What is required
Look below for the line containing "Should you be willing to trace the outline of the lemon" and the line containing "left robot arm, that would be much appreciated."; repeat exactly those two lines and all lines between them, and nothing else.
====
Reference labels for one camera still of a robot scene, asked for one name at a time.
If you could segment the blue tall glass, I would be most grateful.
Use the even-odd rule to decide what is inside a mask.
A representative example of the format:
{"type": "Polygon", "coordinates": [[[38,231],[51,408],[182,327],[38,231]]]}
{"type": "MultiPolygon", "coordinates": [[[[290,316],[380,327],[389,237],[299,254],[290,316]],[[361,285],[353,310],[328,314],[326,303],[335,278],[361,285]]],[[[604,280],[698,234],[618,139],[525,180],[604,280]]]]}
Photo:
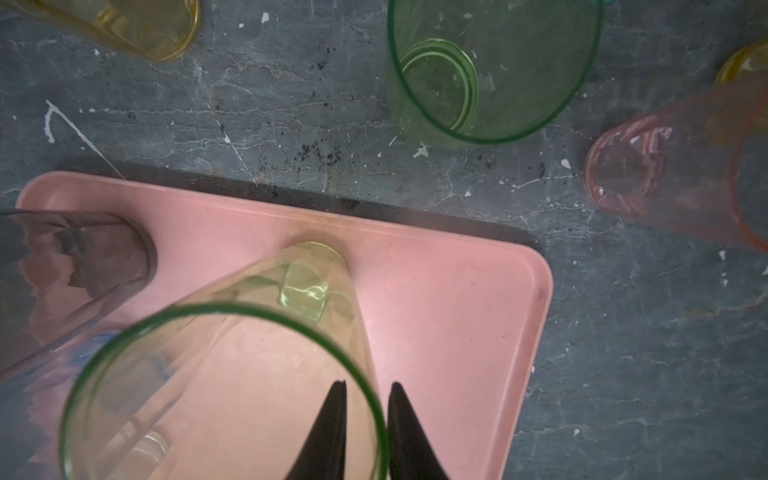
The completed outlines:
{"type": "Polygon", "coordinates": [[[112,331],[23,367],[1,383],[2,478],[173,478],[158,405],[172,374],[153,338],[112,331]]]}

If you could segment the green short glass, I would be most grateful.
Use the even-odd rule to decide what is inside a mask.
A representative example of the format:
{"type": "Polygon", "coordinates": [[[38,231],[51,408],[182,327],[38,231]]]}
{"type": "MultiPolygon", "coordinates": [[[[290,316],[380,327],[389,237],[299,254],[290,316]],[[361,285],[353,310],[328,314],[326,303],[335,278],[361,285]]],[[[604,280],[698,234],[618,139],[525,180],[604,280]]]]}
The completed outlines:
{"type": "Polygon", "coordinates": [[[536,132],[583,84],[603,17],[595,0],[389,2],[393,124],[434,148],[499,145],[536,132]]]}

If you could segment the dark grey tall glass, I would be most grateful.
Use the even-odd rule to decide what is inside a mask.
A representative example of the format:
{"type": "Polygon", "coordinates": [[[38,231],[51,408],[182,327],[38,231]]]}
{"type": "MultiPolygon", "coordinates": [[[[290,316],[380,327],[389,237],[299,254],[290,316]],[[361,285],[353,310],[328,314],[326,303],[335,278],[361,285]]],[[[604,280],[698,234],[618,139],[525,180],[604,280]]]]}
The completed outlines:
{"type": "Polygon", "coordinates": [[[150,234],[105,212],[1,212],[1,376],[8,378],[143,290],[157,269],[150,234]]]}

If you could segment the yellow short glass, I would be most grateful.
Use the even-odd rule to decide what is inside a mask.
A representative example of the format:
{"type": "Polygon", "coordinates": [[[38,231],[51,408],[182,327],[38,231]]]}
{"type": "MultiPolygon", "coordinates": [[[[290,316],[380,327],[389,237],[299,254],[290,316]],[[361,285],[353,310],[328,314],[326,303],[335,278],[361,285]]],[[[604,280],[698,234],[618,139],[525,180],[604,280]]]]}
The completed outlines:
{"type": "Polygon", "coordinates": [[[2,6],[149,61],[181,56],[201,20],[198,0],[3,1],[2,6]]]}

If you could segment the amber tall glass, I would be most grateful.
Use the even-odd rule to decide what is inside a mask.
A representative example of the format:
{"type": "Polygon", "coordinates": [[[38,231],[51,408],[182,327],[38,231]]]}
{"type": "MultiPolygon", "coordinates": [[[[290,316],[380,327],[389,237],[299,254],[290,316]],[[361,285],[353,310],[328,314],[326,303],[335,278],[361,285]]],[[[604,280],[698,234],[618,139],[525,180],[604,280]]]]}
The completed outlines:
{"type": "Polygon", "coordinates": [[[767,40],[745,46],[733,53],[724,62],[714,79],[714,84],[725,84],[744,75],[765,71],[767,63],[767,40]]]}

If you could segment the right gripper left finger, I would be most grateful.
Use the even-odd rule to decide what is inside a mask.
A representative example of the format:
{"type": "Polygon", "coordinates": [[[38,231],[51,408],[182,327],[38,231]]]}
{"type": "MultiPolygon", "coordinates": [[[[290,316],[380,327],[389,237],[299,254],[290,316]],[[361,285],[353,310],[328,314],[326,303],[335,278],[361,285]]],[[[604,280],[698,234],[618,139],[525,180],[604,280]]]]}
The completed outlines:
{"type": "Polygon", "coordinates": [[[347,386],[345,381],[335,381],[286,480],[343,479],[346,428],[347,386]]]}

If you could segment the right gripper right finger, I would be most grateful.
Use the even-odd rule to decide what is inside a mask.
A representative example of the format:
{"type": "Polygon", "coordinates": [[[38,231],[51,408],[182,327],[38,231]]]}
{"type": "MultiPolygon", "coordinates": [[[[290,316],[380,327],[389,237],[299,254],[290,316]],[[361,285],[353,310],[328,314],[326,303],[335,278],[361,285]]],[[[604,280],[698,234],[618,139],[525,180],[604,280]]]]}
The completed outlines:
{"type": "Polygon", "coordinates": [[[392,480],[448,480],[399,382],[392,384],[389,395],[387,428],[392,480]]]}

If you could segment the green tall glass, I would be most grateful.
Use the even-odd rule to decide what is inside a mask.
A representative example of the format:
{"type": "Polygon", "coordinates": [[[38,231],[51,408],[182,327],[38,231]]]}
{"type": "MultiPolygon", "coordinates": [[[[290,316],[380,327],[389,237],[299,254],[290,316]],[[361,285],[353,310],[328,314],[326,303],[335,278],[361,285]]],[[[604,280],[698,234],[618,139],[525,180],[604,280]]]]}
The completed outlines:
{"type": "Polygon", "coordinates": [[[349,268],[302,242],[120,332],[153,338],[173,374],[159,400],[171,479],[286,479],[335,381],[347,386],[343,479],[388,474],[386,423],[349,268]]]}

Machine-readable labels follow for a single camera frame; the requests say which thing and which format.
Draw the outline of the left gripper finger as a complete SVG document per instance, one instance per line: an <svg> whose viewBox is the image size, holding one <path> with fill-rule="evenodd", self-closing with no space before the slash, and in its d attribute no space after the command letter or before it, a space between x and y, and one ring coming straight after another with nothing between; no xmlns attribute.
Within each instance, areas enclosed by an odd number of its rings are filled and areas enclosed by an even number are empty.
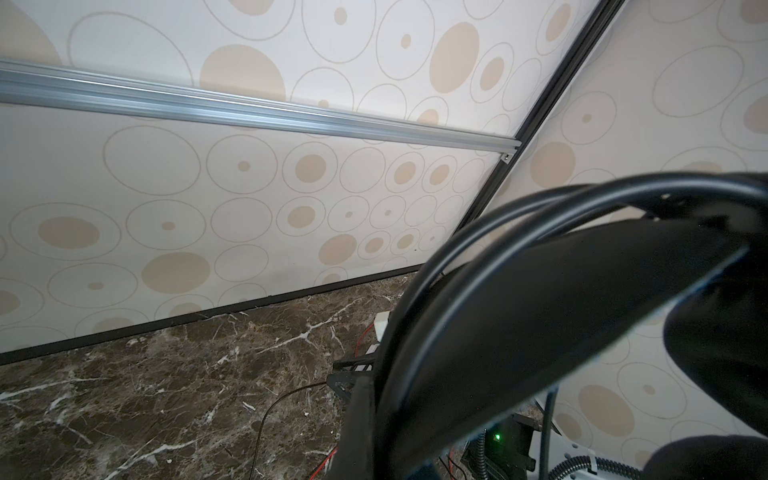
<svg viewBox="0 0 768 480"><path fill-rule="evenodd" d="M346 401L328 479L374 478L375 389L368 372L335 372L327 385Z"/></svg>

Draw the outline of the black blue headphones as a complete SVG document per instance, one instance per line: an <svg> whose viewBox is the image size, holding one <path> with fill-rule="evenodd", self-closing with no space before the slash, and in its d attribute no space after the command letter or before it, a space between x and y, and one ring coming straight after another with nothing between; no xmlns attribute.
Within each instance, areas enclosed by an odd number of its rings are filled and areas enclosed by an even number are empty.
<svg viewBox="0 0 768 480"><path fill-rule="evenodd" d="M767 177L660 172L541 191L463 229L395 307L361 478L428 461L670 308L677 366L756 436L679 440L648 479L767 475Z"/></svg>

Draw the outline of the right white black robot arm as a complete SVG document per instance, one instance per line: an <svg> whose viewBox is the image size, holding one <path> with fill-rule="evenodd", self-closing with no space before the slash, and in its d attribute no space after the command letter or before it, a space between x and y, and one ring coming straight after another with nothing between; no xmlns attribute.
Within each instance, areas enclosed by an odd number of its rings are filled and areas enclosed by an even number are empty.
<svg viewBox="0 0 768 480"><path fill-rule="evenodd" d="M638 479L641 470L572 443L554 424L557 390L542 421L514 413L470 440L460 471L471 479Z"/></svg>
====
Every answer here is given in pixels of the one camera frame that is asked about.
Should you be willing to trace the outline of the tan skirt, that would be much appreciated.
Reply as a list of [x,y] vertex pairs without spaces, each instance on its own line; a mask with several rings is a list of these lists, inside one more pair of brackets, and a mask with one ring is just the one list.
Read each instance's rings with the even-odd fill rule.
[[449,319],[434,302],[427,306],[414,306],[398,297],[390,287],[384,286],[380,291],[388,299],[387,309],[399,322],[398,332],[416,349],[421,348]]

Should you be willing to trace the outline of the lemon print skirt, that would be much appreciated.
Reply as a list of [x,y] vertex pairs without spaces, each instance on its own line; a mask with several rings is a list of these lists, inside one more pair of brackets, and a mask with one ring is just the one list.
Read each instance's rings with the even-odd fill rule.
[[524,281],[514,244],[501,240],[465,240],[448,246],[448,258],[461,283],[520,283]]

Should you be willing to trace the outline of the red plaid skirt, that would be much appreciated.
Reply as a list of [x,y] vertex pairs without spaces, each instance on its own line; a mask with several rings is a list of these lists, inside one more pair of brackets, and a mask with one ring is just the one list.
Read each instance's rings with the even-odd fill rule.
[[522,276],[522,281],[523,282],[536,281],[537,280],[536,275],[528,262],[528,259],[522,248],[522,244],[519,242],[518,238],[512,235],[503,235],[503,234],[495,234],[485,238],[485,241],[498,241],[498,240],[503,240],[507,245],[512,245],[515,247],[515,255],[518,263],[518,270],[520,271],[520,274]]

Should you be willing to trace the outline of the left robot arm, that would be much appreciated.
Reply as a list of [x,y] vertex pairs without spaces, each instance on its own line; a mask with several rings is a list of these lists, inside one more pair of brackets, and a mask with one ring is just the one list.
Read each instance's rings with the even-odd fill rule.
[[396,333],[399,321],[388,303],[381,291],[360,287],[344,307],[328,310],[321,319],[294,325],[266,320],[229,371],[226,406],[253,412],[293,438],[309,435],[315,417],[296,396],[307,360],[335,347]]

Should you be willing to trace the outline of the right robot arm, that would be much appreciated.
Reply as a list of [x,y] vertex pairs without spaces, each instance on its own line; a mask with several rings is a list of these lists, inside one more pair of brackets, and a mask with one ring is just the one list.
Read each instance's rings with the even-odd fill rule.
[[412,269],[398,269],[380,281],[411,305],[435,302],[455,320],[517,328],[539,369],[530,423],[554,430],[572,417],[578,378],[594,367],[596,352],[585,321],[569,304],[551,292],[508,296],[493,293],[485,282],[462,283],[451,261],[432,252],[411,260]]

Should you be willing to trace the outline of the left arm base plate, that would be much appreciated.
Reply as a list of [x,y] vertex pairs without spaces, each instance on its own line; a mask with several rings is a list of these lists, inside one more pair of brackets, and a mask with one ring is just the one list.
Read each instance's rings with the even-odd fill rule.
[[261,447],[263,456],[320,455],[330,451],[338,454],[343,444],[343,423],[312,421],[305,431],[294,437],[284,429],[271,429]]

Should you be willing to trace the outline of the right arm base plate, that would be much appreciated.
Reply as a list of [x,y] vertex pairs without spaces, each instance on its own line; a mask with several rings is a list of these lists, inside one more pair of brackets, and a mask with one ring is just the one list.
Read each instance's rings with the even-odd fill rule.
====
Exercise answer
Should you be willing to trace the outline of the lemon print skirt, that would be much appreciated.
Reply as a list of [x,y] vertex pairs without spaces, each instance on its own line; a mask with several rings is a list of these lists, inside one more pair of brackets, and a mask with one ring is just the one list.
Read each instance's rings with the even-odd fill rule.
[[524,281],[514,244],[501,240],[465,240],[448,246],[448,258],[461,283],[520,283]]

Should you be willing to trace the outline of the red plaid skirt, that would be much appreciated.
Reply as a list of [x,y] vertex pairs without spaces, each instance on its own line; a mask with several rings is a list of these lists, inside one more pair of brackets, and a mask with one ring is just the one list.
Read each instance's rings with the even-odd fill rule.
[[522,276],[522,281],[523,282],[536,281],[537,280],[536,275],[528,262],[528,259],[522,248],[522,244],[519,242],[518,238],[512,235],[503,235],[503,234],[495,234],[485,238],[485,241],[498,241],[498,240],[503,240],[507,245],[512,245],[515,247],[515,255],[518,263],[518,270],[520,271],[520,274]]

Should you be willing to trace the outline of the left robot arm, that would be much appreciated.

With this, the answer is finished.